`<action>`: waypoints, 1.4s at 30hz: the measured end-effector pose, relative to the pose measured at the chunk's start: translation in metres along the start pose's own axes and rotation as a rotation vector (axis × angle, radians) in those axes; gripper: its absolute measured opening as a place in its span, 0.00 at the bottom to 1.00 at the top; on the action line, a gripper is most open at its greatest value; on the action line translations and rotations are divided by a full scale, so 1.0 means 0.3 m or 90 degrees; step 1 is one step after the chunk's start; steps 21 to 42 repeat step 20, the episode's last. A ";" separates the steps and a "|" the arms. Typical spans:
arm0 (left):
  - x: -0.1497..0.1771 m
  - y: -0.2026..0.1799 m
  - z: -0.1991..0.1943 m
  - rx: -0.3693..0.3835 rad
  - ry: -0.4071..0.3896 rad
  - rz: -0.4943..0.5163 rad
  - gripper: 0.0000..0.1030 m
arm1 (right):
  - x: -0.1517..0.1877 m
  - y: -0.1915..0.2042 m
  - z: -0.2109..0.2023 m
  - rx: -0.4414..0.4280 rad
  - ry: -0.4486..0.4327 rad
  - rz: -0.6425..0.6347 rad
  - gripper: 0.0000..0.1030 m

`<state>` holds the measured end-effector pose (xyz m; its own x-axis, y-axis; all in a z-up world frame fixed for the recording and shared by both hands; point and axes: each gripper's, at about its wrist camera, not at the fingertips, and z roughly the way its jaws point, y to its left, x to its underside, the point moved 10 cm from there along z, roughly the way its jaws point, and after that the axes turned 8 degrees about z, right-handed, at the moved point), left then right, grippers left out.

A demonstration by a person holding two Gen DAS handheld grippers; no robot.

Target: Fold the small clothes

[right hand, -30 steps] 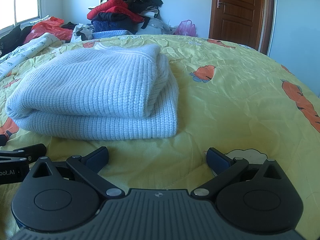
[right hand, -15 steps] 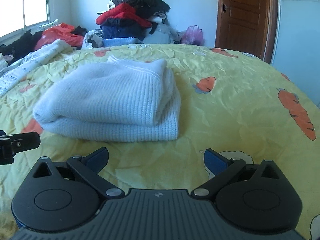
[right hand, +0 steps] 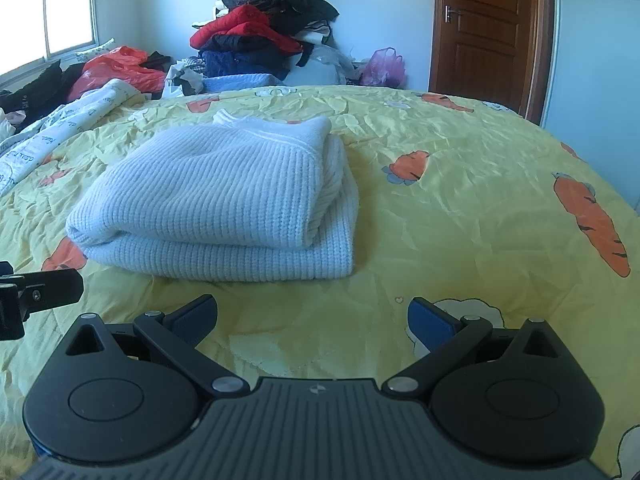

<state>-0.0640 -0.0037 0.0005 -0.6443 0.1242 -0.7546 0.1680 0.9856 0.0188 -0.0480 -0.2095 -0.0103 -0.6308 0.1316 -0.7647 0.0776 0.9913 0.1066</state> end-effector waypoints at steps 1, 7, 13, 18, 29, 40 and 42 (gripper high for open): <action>-0.001 0.000 -0.001 0.001 0.000 0.000 1.00 | 0.000 0.001 -0.001 0.000 0.000 -0.001 1.00; -0.004 0.001 0.000 -0.002 -0.001 0.002 1.00 | 0.000 0.007 -0.001 0.000 -0.001 -0.006 1.00; -0.013 0.019 -0.018 -0.013 -0.031 -0.015 1.00 | -0.001 0.005 0.000 0.000 0.000 0.000 1.00; -0.014 0.038 -0.028 -0.020 -0.031 -0.022 1.00 | -0.006 -0.006 0.003 -0.004 0.003 0.021 1.00; -0.016 0.039 -0.030 -0.023 -0.036 -0.014 1.00 | -0.011 -0.012 0.004 -0.003 0.000 0.029 1.00; -0.016 0.039 -0.030 -0.023 -0.036 -0.014 1.00 | -0.011 -0.012 0.004 -0.003 0.000 0.029 1.00; -0.016 0.039 -0.030 -0.023 -0.036 -0.014 1.00 | -0.011 -0.012 0.004 -0.003 0.000 0.029 1.00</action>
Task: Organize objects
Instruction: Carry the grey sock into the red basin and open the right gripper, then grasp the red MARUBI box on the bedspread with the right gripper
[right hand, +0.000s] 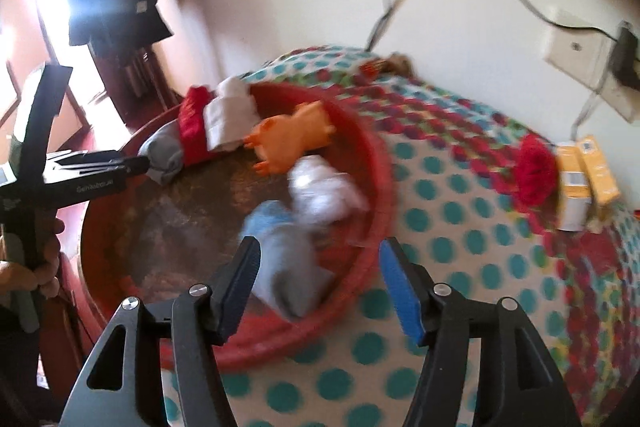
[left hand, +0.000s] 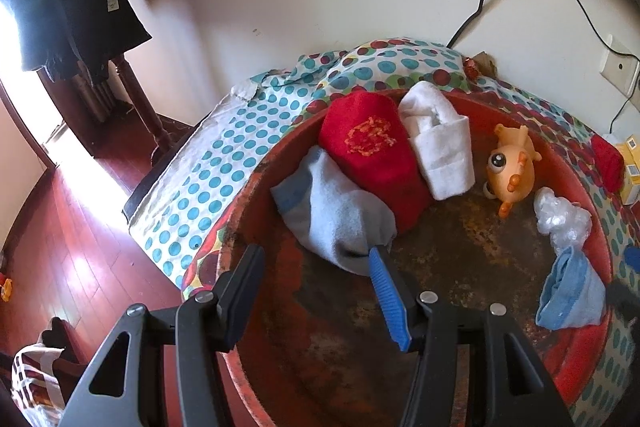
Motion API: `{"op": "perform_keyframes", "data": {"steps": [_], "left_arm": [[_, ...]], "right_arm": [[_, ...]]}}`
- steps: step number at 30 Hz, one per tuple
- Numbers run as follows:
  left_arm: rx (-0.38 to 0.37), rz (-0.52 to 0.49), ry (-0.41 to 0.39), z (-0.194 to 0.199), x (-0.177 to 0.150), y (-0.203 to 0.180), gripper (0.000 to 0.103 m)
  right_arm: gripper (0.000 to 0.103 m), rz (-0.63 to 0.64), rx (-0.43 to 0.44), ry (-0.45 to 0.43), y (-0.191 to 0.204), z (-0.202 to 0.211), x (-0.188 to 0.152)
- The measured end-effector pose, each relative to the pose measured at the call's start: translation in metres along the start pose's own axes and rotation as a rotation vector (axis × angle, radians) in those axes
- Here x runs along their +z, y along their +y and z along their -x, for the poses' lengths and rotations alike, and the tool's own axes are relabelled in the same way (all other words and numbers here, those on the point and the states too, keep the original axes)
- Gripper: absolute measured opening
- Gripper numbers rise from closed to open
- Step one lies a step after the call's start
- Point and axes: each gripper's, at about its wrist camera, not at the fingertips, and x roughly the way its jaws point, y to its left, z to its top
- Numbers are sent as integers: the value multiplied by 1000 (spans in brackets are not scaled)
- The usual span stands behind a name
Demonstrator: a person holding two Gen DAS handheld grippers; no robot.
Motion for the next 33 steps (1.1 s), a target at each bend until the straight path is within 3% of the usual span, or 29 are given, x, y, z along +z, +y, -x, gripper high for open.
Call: {"op": "perform_keyframes", "data": {"steps": [4, 11, 13, 15, 23, 27, 30, 33], "left_arm": [[3, -12, -3, 0, -1, -3, 56], [19, -63, -6, 0, -4, -17, 56], [31, -85, -5, -1, -5, -23, 56], [29, -112, -1, 0, -7, -30, 56], [-79, -64, 29, 26, -3, -47, 56], [-93, -100, 44, 43, -1, -74, 56], [-110, -159, 43, 54, 1, -106, 56], [-143, -226, 44, 61, 1, -147, 56]], "right_arm": [[60, -12, -106, -4, -53, 18, -6], [60, -110, -284, 38, -183, 29, -18], [63, -129, -299, 49, -213, 29, -20], [82, -132, -304, 55, -238, 24, -21], [83, -143, -229, 56, -289, -4, -27], [71, -142, -147, 51, -292, -17, -31], [37, -149, -98, 52, -293, -26, -31], [28, -163, -83, 37, -293, -27, -30]]}}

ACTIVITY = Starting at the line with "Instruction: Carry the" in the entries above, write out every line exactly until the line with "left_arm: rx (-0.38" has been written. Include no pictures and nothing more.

ANSWER BOX =
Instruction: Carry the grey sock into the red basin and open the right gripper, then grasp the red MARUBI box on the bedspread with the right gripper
[right hand, +0.000s] 
[left hand, +0.000s] 
Motion API: `{"op": "perform_keyframes", "data": {"steps": [_], "left_arm": [[_, ...]], "right_arm": [[_, ...]]}}`
- steps: step number at 30 Hz, one per tuple
- Numbers run as follows:
  left_arm: rx (-0.38 to 0.37), rz (-0.52 to 0.49), ry (-0.41 to 0.39), z (-0.194 to 0.199), x (-0.177 to 0.150), y (-0.203 to 0.180), gripper (0.000 to 0.103 m)

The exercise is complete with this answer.